[Stored items]
****

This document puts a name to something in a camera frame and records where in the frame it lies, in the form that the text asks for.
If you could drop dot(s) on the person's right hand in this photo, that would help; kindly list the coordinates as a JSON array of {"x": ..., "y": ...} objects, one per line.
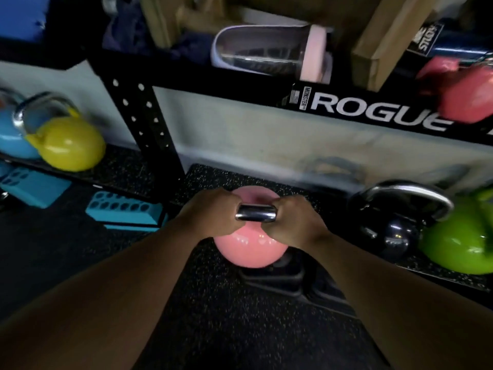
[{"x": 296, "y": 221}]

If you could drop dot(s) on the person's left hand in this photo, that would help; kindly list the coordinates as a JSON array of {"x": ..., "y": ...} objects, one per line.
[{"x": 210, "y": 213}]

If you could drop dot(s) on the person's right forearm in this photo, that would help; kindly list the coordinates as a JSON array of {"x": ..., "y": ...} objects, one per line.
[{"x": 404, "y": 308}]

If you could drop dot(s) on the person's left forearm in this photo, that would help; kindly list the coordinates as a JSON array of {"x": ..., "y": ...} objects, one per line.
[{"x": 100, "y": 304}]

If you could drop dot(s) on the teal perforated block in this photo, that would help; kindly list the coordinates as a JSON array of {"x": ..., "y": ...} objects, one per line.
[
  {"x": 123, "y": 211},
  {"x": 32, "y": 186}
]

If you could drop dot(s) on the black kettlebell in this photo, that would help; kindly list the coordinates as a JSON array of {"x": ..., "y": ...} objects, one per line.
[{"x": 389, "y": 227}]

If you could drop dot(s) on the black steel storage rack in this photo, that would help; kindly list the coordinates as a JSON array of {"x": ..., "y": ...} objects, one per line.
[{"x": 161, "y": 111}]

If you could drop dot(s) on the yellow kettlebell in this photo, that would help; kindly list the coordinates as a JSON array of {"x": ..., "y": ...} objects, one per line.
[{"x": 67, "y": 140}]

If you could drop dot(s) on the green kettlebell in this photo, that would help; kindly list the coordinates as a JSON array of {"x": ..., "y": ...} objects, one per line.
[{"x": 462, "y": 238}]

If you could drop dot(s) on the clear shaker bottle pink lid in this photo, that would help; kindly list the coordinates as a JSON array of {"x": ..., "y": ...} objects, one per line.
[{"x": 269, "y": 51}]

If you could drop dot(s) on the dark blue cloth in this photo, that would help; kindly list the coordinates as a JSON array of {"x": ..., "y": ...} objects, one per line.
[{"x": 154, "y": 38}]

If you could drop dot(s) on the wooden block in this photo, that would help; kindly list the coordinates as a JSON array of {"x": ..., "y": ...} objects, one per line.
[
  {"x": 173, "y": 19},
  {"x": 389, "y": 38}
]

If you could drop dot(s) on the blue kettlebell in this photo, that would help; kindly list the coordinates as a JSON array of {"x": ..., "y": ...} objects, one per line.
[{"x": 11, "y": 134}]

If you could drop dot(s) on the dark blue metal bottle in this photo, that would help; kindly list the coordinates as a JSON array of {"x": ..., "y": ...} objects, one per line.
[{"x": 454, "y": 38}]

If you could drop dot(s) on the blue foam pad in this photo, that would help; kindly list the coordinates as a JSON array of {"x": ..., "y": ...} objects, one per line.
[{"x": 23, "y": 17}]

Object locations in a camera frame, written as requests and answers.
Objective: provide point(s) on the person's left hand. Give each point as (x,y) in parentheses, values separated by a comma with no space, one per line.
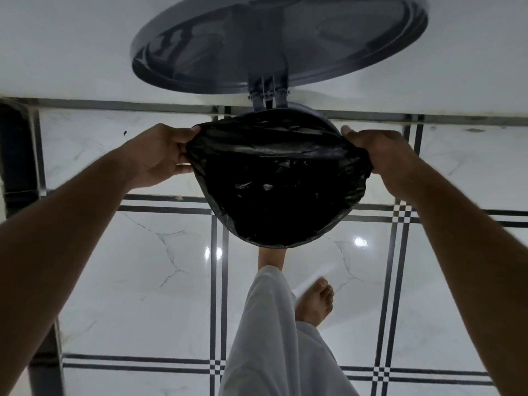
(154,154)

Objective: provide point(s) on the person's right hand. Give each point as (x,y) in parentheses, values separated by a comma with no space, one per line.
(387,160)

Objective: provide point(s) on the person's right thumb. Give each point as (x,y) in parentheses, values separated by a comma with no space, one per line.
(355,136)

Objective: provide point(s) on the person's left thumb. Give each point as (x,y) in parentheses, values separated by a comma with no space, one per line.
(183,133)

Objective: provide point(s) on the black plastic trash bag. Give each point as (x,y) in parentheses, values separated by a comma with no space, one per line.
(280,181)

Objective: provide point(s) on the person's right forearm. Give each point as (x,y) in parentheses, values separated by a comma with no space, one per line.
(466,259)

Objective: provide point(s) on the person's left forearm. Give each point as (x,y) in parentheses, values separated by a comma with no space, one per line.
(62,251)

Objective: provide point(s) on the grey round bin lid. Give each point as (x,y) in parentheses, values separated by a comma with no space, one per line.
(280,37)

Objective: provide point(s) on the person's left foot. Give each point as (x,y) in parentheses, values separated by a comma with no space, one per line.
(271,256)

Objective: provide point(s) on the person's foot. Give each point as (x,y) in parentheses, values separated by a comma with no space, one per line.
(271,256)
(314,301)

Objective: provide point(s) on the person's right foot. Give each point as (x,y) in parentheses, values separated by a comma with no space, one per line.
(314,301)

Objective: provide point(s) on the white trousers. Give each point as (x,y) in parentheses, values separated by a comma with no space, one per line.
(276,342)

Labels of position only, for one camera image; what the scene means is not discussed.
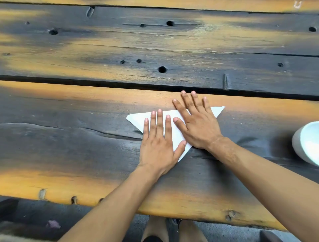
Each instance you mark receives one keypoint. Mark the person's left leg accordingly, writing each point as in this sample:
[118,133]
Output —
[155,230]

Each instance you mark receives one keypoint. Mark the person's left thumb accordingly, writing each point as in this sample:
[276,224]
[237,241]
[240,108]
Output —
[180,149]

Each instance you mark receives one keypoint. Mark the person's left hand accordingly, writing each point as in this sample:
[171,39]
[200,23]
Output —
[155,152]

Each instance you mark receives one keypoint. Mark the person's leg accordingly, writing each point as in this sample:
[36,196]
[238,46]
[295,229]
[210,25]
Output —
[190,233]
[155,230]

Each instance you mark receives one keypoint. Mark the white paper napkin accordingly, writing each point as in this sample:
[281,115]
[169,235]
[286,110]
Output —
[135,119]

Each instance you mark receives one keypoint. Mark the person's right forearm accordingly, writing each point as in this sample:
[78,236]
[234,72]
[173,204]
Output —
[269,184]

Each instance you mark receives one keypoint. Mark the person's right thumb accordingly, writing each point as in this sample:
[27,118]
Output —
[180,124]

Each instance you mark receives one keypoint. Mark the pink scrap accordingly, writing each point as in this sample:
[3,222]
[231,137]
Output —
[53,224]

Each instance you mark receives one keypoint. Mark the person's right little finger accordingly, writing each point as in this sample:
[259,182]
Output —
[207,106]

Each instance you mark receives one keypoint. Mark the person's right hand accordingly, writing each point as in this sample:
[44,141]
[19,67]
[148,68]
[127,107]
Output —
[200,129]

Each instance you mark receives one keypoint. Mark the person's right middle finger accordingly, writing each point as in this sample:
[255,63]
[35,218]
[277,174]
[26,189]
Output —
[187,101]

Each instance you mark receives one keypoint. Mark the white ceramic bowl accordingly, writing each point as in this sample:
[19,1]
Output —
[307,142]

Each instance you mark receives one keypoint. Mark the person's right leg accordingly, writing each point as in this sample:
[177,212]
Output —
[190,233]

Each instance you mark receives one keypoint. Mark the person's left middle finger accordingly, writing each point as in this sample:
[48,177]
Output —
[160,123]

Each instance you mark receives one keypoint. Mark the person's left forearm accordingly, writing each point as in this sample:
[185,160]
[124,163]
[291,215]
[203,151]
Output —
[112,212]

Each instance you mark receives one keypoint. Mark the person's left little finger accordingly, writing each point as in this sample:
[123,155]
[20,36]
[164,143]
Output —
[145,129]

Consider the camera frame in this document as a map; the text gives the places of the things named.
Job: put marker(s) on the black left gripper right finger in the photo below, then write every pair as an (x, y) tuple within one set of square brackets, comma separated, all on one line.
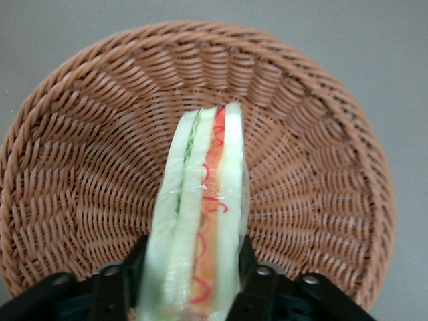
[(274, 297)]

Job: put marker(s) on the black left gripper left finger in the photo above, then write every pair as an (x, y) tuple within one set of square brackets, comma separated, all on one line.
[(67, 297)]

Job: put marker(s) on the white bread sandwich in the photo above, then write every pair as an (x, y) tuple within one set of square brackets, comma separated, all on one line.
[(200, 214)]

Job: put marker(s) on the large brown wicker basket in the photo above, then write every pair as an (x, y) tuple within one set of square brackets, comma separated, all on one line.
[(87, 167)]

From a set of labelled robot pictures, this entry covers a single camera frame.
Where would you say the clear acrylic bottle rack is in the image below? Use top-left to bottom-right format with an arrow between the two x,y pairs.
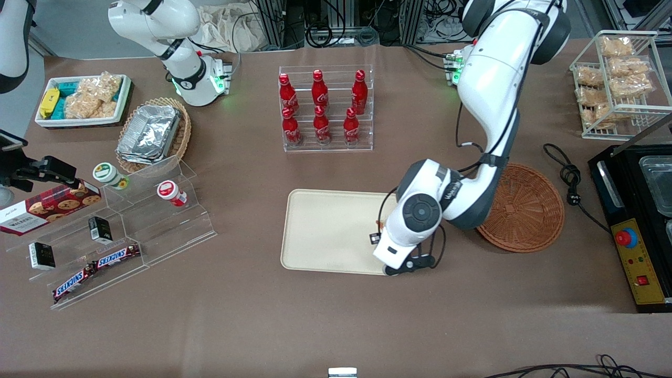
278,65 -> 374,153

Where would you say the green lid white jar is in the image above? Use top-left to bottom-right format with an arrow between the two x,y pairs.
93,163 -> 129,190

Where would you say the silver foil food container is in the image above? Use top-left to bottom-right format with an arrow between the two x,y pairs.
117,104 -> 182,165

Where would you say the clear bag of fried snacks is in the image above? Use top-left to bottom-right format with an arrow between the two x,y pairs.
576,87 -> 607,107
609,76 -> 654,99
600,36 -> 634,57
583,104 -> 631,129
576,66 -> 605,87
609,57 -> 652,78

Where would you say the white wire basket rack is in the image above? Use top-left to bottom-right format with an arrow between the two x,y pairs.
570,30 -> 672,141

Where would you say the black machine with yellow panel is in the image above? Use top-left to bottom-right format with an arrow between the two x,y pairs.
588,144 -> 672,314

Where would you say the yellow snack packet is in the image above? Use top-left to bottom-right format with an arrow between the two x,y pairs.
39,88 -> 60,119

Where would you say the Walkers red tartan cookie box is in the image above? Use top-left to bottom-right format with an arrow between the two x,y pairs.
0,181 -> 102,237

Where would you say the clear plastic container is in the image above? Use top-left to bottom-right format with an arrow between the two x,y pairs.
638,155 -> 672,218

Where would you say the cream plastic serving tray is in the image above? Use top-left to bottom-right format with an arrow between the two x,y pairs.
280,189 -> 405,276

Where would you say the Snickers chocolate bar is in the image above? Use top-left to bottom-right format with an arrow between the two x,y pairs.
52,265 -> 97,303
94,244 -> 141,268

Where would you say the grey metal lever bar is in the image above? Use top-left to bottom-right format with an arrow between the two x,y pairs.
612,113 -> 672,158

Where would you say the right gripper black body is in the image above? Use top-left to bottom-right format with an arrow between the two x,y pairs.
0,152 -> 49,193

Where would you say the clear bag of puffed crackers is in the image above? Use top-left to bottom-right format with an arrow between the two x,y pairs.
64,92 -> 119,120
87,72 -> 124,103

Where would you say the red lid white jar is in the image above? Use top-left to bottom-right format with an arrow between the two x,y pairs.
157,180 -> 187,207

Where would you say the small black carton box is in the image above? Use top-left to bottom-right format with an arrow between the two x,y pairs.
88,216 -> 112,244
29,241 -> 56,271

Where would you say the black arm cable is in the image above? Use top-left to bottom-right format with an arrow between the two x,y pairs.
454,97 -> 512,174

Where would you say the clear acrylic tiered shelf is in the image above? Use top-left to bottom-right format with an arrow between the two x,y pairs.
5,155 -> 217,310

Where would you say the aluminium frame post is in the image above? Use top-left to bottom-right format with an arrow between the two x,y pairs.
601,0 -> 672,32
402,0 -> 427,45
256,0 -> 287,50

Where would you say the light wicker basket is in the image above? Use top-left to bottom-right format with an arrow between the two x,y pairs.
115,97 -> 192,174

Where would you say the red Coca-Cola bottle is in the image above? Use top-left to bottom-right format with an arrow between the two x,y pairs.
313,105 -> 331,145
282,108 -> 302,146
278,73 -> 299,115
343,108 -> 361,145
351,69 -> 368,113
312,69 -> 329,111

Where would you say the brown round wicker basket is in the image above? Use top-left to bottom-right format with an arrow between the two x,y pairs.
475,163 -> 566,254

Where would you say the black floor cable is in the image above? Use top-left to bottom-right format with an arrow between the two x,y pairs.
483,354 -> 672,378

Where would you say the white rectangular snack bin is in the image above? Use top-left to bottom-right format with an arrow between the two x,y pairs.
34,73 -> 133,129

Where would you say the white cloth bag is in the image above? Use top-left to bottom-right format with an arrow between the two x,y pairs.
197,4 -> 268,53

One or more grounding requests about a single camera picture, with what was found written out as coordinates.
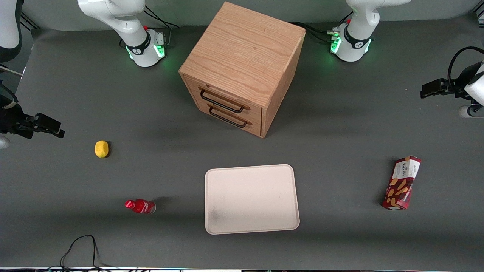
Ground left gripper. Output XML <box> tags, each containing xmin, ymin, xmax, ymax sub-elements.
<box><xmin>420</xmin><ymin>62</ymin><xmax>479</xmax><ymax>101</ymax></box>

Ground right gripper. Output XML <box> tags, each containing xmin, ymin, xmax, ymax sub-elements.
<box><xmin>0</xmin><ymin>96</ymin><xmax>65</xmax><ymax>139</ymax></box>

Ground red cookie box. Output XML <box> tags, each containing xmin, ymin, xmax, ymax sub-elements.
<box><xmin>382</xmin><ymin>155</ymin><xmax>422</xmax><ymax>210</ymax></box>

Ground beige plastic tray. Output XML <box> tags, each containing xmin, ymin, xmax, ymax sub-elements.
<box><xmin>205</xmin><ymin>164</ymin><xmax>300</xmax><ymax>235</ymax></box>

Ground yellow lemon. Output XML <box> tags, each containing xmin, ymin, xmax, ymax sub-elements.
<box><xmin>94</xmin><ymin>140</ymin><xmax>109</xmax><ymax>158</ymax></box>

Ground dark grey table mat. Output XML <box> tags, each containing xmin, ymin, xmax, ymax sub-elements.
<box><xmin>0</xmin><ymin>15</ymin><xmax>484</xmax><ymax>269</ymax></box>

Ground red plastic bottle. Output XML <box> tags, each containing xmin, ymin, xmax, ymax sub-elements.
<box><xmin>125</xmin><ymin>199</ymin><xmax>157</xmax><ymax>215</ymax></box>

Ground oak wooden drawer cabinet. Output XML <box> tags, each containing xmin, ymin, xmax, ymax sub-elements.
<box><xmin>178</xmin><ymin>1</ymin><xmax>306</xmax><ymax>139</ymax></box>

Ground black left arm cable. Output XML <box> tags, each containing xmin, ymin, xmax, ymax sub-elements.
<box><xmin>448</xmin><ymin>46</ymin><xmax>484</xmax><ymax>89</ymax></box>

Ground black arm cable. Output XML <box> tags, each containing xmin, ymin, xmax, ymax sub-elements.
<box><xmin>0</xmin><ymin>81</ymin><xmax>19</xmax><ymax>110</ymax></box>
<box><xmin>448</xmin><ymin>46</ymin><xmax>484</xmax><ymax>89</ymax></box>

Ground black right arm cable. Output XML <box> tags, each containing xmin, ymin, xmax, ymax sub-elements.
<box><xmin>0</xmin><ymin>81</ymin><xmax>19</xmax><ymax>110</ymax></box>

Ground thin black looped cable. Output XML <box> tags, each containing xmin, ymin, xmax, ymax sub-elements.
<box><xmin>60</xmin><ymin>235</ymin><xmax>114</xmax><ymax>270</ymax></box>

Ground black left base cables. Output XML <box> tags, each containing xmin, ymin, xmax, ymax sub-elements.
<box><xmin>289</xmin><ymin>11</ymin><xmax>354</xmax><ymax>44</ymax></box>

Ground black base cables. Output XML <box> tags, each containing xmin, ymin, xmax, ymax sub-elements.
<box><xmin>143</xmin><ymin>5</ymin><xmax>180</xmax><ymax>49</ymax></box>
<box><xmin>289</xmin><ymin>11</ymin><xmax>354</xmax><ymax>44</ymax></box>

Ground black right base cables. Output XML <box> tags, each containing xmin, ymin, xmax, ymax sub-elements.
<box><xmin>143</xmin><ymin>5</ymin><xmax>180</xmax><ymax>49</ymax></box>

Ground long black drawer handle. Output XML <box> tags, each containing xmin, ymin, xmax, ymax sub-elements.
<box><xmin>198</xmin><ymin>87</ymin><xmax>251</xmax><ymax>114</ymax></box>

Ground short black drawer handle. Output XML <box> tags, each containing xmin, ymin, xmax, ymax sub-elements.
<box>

****

● The task:
In the entries above, how many lines contain the word "written"? Provide the number alone.

● Solution to the exercise:
2